Exercise:
Transcribe all of the listing exactly.

== == ==

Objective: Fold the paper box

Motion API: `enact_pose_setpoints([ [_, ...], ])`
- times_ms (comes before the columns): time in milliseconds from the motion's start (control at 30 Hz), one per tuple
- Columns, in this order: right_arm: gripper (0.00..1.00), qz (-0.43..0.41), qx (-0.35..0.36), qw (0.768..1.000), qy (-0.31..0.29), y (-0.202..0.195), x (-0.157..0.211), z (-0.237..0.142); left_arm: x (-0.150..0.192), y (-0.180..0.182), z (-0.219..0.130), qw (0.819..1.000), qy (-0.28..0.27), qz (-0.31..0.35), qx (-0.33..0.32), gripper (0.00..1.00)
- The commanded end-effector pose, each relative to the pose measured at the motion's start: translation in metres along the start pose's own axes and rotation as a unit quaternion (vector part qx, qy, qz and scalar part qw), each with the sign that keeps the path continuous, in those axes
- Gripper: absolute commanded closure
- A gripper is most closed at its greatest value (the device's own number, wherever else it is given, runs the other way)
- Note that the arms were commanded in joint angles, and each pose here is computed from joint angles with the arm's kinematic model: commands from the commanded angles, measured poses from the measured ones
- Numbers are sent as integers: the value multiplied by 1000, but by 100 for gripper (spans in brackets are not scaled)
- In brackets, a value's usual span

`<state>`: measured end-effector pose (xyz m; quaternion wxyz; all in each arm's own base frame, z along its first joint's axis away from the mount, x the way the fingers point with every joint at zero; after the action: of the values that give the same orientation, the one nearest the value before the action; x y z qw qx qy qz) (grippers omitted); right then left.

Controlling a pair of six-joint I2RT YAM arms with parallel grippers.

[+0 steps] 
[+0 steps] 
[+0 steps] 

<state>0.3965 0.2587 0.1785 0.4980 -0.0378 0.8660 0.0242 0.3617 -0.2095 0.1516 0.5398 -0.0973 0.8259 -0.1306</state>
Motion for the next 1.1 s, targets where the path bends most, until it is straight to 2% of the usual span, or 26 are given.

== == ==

Solution to this exercise:
Objective: Fold the paper box

Motion API: `enact_pose_setpoints([ [_, ...], ])`
- times_ms (comes before the columns): time in milliseconds from the motion's start (control at 30 Hz), one per tuple
- Columns, in this order: right_arm: gripper (0.00..1.00), qz (-0.43..0.41), qx (-0.35..0.36), qw (0.768..1.000), qy (-0.31..0.29), y (-0.202..0.195), x (-0.157..0.211), z (-0.237..0.142); left_arm: x (-0.150..0.192), y (-0.180..0.182), z (-0.219..0.130), qw (0.819..1.000), qy (-0.28..0.27), qz (-0.31..0.35), qx (-0.33..0.32), gripper (0.00..1.00)
- The commanded end-effector pose, each relative to the pose measured at the motion's start: translation in metres along the start pose's own axes and rotation as a unit quaternion (vector part qx, qy, qz and scalar part qw), each with the sign that keeps the path continuous, in those axes
- Gripper: absolute commanded closure
- A gripper is most closed at its greatest value (the device's own number, wherever else it is given, runs the other way)
- Note that the arms were commanded in joint angles, and each pose here is computed from joint angles with the arm's kinematic model: commands from the commanded angles, measured poses from the measured ones
- Numbers are sent as integers: the value multiplied by 1000, but by 100 for gripper (spans in brackets are not scaled)
- In brackets, a value's usual span

`<state>`: measured end-effector pose (xyz m; quaternion wxyz; all in each arm's own base frame, z along its first joint's axis away from the mount, x the way the fingers point with every joint at zero; after the action: of the values that give the same orientation, the one nearest the value before the action; x y z qw qx qy qz) (grippers omitted); right then left.

Controlling a pair of six-joint I2RT YAM arms with parallel grippers.

[+0 steps] 
[+0 steps] 
[+0 steps] 

<state>0.3965 0.2587 0.1785 0.4980 -0.0378 0.8660 0.0242 0.3617 -0.2095 0.1516 0.5398 -0.0973 0.8259 -0.1306</state>
Motion for the next 1.1 s, targets where the path bends most, until it is straight to 2% of the usual span, or 26 are given.

Reply complete, and nothing else is required.